Alternet states “Researchers at the University of Texas at Dallas reported that the enactment of laws legalizing people’s access to medical marijuana is not associated with any rise in statewide criminal activity, and that it may even be related to reductions in incidences of violent crime.”

You Can Use Cannabis & Not Get Stoned or be a “Stoner”

This last point is an important one and part of general education surrounding cannabis use. There are many ways to receive medicinal benefits from cannabis without having the effect of being high or stoned. There is only one cannabinoid within cannabis that creates the psychedelic effect known as ‘getting high’ and this is THC. There are over 80 cannabinoids within the cannabis plant, including the well-known CBD (Cannabidiol) and none of them will get you high. Many cannabis products on the market today contain small amounts of THC or even no THC. A common misconception is that you must smoke cannabis, & many people still choose to do so. There are many alternatives to smoking which includes topicals, transdermal patches, drinks, edibles, sub lingual sprays, suppositories, tinctures and even bath soaks. This is often hard for people to understand, given what they have been taught to believe historically. I ingest cannabis on a daily basis and I almost never choose to get ‘head high’, as I like to say. Said differently, I don’t get stoned.

Many people voice concern that by legalizing recreational use we will pave the way to a ‘doped up’ society. Colorado though has been an interesting proving ground on this. In Colorado, recreation/retail sales are split from medicinal sales. Stats have shown that medicinal sales easily outpace recreational sales. A Wired article gives some interesting stats on this and states, “Medicinal dispensaries sold nearly three times the amount of bud: 109,600 pounds, compared to the nearly 37,000 pounds sold to recreational buyers.” At HelloMD, our research leads us to believe that the recreational market will ultimately hover at around 13% of the total market, the other consumers will primarily be medicinal users.

The Mess That Illegal Cannabis Creates

A recent Brookings Essay sums up the mess that is created by keeping cannabis illegal:

“Reform should take government out of the doctor‐patient relationship entirely. It should also ensure that when a doctor decides that medical marijuana could help a patient, the government would not obstruct safe access to the drug. Medical marijuana policy in the United States is putting Americans at risk. The federal government keeps people who live in states that don’t have medical marijuana programs from accessing a product that could benefit their health. And even as it prevents some people from having it, it erects barriers against research into the safety and efficacy of a product used by tens of thousands if not hundreds of thousands of people who do live in states that have legalized it.”

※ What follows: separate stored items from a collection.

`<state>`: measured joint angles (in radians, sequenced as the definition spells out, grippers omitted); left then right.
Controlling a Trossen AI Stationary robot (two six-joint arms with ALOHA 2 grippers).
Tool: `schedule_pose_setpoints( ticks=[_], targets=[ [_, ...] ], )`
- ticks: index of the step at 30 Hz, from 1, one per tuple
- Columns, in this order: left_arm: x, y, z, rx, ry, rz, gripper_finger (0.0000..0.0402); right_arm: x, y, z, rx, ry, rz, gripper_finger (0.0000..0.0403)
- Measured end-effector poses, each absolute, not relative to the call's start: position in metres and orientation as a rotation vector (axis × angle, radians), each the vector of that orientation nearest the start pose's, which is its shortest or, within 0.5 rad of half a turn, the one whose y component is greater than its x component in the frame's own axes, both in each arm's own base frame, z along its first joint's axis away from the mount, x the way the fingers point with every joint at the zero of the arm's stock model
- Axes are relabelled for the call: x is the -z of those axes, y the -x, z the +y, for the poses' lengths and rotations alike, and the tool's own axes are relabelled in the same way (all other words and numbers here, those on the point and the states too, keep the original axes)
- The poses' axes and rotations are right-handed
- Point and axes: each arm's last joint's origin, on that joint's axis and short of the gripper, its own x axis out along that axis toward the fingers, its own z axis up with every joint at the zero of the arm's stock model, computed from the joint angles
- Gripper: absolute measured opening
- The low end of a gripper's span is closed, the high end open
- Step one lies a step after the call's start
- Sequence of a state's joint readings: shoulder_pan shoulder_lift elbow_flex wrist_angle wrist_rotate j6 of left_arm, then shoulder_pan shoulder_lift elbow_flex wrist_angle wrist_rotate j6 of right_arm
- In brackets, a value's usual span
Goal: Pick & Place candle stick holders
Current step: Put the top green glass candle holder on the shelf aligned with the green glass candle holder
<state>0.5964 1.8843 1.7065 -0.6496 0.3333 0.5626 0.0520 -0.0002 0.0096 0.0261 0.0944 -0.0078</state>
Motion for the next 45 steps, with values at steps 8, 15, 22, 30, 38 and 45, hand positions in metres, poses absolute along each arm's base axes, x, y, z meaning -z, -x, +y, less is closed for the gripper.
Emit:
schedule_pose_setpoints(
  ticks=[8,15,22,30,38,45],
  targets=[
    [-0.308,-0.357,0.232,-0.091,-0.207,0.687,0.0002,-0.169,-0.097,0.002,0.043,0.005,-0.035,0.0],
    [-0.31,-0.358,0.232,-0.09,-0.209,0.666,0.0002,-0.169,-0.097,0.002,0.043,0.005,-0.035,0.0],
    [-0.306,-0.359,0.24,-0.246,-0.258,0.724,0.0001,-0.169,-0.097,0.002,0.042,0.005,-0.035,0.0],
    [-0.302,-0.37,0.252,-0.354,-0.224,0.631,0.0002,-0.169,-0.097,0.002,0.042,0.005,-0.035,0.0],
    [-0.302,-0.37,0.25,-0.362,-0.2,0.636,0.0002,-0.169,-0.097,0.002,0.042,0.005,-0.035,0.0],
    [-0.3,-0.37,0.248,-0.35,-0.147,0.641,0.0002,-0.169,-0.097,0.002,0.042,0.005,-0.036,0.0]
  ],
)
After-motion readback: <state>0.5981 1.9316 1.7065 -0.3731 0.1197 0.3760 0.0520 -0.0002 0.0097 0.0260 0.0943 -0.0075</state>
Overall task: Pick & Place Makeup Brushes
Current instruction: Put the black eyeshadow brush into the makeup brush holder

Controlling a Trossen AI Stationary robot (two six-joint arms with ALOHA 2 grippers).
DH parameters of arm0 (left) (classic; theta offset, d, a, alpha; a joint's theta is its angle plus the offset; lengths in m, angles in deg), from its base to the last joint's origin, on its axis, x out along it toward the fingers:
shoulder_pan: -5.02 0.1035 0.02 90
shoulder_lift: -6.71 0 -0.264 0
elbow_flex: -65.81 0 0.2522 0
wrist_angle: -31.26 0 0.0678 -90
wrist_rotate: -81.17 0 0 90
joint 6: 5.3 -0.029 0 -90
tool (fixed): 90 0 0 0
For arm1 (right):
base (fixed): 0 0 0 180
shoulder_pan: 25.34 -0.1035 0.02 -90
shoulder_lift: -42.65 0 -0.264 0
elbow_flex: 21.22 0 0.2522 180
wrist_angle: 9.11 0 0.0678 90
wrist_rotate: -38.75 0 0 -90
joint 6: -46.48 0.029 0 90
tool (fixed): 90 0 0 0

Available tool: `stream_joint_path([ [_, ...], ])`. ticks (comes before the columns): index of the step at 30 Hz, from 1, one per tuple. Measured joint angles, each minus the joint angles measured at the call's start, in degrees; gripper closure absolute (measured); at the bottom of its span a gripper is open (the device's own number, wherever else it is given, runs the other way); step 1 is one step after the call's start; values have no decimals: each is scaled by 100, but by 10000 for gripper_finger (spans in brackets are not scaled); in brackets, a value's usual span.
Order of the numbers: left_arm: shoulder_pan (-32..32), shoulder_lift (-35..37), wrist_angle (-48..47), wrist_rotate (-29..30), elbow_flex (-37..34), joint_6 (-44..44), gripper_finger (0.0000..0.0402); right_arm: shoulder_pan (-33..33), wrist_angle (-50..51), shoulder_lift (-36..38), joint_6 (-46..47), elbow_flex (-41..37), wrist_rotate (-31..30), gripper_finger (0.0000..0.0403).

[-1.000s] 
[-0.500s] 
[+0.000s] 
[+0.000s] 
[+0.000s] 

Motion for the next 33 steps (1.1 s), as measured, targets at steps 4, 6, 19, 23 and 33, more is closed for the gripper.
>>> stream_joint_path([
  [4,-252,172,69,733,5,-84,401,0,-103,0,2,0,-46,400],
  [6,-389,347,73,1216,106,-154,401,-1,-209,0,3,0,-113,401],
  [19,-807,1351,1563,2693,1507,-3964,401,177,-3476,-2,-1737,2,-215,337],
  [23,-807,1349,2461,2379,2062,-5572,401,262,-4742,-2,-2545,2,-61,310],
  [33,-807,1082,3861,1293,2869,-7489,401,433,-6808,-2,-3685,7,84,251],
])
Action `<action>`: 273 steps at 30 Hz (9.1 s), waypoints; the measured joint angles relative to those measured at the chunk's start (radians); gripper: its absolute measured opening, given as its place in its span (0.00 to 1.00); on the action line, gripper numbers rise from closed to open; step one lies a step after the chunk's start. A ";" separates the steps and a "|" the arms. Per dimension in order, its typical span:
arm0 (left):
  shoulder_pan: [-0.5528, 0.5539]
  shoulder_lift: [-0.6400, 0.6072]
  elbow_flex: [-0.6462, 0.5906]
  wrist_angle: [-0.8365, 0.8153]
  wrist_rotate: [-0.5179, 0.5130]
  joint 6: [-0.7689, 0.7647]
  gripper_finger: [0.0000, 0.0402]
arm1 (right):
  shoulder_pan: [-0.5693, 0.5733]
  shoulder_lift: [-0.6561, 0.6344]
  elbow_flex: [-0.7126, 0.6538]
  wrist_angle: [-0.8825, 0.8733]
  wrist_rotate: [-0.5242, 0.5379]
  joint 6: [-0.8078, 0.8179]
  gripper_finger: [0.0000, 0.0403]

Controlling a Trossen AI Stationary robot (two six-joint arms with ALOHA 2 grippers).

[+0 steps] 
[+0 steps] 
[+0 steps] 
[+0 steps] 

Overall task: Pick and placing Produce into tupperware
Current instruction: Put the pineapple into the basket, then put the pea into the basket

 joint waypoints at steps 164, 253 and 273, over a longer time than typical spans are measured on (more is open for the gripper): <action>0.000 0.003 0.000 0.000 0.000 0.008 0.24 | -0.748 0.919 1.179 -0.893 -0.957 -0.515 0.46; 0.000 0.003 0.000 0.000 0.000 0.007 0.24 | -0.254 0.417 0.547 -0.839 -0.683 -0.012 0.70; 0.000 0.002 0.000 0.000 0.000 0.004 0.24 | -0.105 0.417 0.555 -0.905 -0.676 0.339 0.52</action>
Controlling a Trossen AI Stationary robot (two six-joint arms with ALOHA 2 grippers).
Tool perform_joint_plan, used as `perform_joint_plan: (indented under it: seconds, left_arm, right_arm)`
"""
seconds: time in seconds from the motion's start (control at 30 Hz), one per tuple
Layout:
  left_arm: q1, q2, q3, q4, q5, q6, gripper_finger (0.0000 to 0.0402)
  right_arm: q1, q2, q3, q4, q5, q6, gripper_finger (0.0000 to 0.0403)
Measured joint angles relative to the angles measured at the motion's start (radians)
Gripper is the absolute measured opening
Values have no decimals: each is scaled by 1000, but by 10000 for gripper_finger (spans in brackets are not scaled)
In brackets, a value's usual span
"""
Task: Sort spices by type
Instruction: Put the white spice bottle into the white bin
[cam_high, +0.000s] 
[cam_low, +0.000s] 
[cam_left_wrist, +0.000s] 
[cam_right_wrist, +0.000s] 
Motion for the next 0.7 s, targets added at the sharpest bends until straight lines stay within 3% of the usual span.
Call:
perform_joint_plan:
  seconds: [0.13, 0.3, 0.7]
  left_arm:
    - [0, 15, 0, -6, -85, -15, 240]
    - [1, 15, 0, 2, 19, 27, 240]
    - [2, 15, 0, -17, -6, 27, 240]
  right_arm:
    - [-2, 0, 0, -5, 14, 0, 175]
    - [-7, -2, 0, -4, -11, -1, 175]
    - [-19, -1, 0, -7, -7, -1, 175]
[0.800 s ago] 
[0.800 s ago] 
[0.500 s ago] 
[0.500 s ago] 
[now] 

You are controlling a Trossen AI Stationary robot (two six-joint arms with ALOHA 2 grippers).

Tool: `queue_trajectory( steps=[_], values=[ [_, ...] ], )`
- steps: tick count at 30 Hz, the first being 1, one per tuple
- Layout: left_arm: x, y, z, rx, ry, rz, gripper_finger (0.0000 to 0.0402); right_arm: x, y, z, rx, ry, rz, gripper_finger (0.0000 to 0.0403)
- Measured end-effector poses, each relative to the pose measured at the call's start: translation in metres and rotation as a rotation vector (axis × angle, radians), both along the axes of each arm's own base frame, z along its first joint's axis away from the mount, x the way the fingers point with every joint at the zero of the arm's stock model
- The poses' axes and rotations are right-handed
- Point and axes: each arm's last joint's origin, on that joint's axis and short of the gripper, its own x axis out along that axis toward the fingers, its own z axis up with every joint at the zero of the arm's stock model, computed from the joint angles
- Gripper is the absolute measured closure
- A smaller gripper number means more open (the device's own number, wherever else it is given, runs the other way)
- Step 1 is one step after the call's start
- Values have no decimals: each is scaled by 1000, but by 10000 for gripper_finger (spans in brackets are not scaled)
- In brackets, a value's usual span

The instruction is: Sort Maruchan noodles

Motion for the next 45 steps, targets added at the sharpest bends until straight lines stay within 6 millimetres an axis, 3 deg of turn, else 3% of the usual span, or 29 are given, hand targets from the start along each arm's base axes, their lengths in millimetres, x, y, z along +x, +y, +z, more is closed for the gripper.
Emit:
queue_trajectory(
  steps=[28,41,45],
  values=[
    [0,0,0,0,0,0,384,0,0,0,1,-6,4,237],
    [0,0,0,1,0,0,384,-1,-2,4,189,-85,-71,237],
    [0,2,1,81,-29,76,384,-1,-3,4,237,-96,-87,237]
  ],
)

Many pro cannabis folks will say that legalization is a fait accompli, as more and more states continue to lean towards legalization. Seeing the mercurial nature of how laws and regulations are enacted state to state today though, this is not necessarily the case. As we watch states legalize to one extent or another, each state behaves and reacts differently, creating wildly different implementations. Many states, such as New York, take such timid steps towards medical legalization that the end result are impotent laws and regulations that serve no one.

My belief is that all moms should be educated on the positive aspects of cannabis legalization. Cannabis is not a panacea but neither is it the demon that so many portray it to be. I realize not everyone will agree with my pro legalization stance, and that is OK. Our society is in the midst of an extreme shift and not everyone will be on board with these progressive changes. Ultimately though, if mothers across the United States were to be pro-cannabis, legalization would happen even more quickly leading to rapid and wide spread legalization across the US. My hope is that you will join me.